• [TASK TO COMPLETE]
Work through the entries below and report how many lines include "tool". The number alone is the answer.

• [DATA EXTRACT]
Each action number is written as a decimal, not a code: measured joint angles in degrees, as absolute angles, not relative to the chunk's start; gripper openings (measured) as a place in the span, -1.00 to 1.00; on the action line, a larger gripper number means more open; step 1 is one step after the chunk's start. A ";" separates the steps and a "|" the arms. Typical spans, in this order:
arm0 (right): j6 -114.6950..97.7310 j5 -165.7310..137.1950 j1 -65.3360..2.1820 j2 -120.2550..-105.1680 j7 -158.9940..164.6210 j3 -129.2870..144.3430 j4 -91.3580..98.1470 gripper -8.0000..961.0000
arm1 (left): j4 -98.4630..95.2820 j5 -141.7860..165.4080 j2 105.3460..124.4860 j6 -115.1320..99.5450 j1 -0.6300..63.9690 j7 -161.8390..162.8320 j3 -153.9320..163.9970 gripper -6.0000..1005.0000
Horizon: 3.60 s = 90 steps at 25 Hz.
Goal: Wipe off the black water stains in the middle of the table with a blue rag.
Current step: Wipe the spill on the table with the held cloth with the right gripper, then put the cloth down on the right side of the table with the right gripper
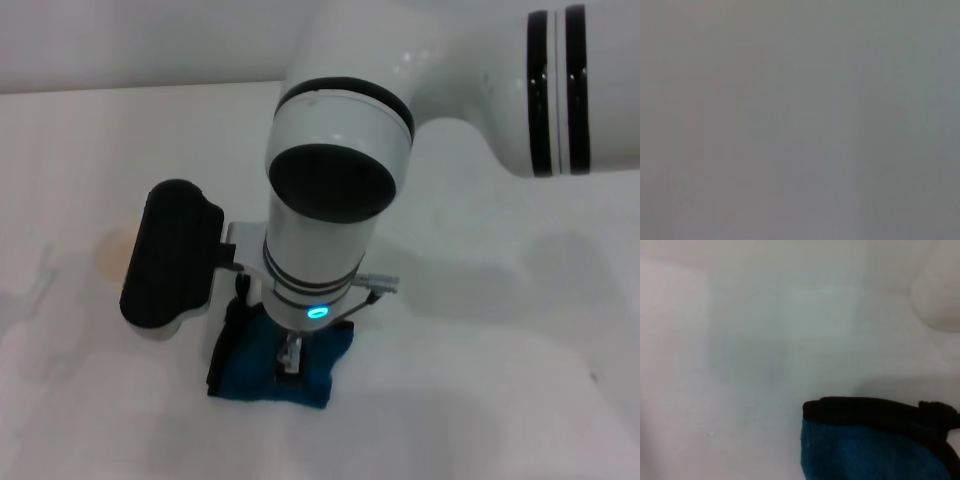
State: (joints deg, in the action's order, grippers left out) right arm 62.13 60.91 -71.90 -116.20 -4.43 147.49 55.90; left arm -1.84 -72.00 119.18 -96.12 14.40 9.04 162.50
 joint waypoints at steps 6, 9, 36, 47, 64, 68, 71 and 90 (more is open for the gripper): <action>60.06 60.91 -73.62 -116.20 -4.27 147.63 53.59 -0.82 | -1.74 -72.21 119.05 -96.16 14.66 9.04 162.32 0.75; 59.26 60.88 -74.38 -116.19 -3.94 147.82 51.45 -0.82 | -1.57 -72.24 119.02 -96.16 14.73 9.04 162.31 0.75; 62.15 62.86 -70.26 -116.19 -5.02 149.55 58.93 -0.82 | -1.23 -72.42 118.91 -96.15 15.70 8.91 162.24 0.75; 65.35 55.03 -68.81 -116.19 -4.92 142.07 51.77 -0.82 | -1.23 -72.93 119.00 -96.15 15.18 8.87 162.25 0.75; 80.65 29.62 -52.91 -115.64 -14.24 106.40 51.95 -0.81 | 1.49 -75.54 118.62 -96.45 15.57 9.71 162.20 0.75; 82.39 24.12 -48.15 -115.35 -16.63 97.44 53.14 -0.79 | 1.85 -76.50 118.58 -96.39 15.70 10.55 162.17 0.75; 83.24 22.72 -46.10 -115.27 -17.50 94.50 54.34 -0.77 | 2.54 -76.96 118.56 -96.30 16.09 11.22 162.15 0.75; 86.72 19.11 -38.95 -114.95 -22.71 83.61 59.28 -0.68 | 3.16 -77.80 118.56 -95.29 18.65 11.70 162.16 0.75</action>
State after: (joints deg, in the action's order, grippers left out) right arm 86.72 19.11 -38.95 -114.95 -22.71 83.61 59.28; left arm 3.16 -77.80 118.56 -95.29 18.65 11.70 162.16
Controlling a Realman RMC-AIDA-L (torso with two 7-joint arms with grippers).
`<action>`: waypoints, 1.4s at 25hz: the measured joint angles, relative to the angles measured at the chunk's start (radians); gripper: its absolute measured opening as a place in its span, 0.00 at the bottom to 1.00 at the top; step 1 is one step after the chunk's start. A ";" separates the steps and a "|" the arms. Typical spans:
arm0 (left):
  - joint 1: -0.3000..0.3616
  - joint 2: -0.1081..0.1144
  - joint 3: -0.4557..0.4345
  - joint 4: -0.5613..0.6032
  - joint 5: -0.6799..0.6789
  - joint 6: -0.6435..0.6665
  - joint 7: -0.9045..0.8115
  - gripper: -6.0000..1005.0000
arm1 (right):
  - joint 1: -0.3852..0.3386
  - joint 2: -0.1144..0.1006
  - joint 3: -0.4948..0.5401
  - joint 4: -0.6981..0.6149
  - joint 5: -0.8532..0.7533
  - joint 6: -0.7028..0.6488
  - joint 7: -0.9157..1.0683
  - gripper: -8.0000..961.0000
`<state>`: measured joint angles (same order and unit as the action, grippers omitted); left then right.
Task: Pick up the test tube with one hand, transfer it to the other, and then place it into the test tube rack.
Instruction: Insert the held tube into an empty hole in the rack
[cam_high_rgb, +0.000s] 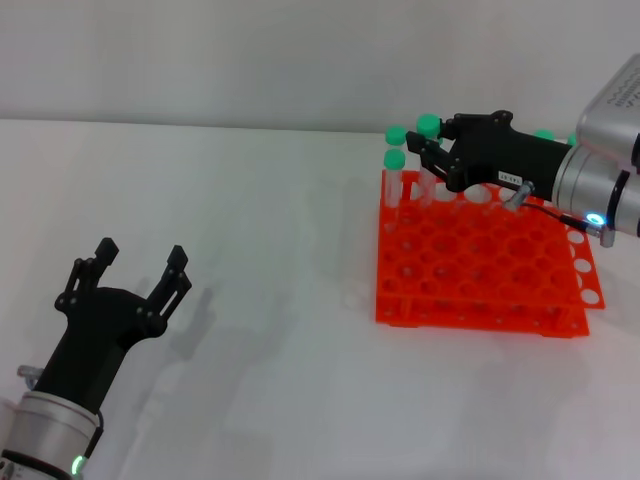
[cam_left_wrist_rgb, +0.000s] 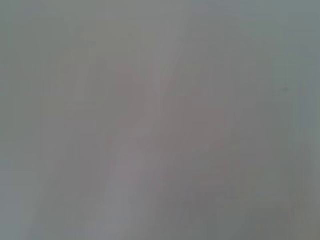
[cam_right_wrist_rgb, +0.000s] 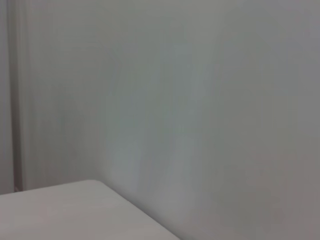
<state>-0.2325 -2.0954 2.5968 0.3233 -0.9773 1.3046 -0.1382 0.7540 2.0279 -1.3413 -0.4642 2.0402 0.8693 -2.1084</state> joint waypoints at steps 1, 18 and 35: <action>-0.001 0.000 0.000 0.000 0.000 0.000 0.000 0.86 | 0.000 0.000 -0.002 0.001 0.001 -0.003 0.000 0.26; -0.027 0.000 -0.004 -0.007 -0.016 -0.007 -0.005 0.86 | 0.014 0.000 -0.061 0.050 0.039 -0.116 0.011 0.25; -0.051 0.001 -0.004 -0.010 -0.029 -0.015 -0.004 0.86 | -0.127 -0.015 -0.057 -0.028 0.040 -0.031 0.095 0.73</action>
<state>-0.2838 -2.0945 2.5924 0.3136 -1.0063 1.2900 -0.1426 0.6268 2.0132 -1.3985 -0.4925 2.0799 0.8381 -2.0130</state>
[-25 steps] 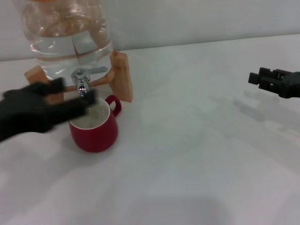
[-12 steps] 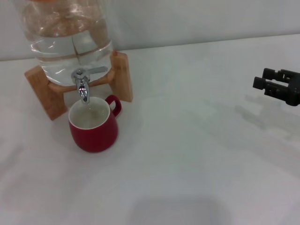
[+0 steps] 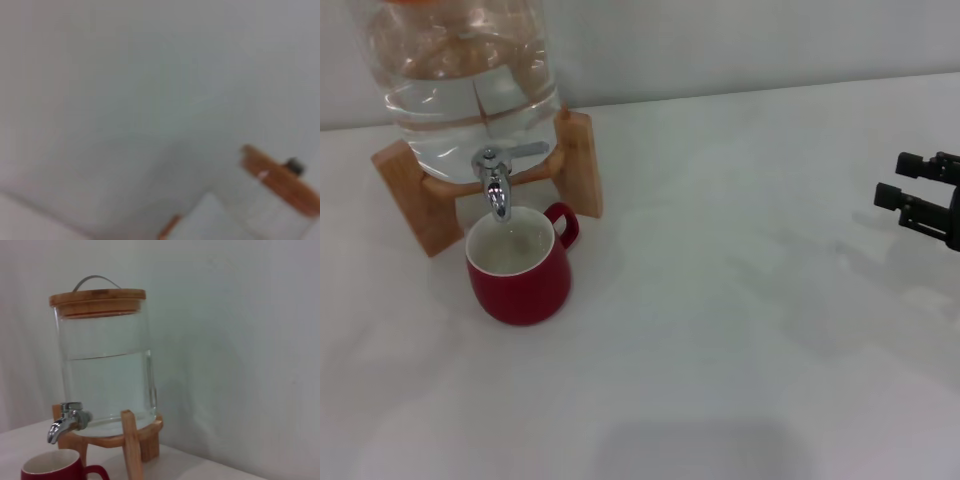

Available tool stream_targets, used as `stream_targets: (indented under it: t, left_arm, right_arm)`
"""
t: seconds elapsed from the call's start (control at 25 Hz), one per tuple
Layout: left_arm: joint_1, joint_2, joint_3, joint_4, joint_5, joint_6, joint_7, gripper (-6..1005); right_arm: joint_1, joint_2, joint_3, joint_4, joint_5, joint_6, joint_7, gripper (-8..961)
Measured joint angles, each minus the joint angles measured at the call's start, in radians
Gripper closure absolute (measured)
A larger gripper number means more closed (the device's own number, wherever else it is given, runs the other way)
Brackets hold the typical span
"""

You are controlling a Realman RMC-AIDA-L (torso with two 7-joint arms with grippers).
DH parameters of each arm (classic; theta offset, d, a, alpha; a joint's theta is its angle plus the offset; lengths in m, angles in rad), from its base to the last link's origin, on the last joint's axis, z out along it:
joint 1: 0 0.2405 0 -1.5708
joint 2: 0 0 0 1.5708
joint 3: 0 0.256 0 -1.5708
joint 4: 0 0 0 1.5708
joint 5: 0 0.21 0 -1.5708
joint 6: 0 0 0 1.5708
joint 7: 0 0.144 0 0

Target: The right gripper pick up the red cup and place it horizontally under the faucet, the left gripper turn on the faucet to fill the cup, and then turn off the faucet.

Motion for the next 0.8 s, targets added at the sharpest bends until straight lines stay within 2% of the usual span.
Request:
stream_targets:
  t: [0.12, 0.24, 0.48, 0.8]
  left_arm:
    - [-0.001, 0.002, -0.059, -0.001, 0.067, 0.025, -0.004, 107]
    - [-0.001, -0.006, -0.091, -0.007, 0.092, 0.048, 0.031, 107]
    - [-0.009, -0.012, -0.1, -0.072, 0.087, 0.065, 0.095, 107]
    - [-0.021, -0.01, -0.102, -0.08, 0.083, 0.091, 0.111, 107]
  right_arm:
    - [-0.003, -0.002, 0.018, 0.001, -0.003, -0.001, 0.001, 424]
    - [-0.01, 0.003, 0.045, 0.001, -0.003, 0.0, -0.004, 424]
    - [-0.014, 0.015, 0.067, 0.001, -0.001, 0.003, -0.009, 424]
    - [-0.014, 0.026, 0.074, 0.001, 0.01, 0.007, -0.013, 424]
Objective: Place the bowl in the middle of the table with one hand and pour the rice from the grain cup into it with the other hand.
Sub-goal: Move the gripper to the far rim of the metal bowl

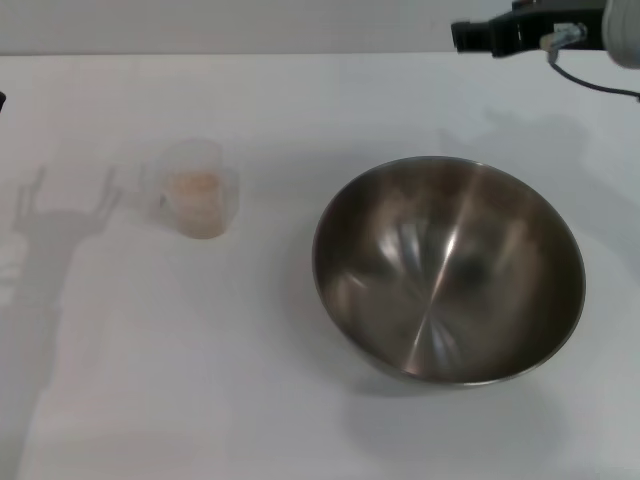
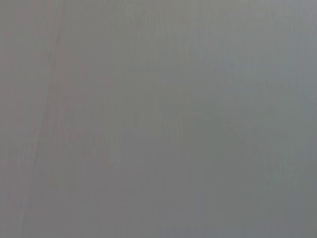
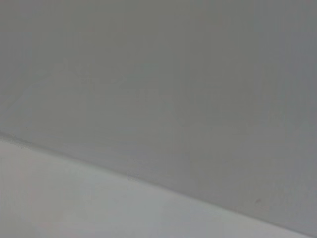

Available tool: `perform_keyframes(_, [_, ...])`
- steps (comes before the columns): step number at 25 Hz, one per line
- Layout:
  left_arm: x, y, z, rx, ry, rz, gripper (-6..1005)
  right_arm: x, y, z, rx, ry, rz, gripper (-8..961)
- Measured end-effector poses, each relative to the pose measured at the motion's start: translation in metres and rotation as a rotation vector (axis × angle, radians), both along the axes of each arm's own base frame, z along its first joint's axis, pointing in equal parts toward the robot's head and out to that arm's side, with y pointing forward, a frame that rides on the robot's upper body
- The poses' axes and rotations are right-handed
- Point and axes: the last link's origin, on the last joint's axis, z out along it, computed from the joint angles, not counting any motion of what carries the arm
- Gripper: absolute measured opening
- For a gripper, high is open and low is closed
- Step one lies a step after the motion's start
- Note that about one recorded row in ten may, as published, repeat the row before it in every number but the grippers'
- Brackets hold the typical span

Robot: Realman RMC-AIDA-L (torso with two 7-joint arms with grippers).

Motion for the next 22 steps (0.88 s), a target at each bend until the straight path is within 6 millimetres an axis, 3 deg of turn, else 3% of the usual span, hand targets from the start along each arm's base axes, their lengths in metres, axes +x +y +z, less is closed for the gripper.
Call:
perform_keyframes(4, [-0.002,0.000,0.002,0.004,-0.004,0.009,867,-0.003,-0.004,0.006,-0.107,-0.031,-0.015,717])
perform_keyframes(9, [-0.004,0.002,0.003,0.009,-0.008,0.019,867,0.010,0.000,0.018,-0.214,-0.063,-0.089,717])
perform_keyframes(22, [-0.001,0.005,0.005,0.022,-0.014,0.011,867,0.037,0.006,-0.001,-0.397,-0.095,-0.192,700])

• [RESPONSE AREA]
2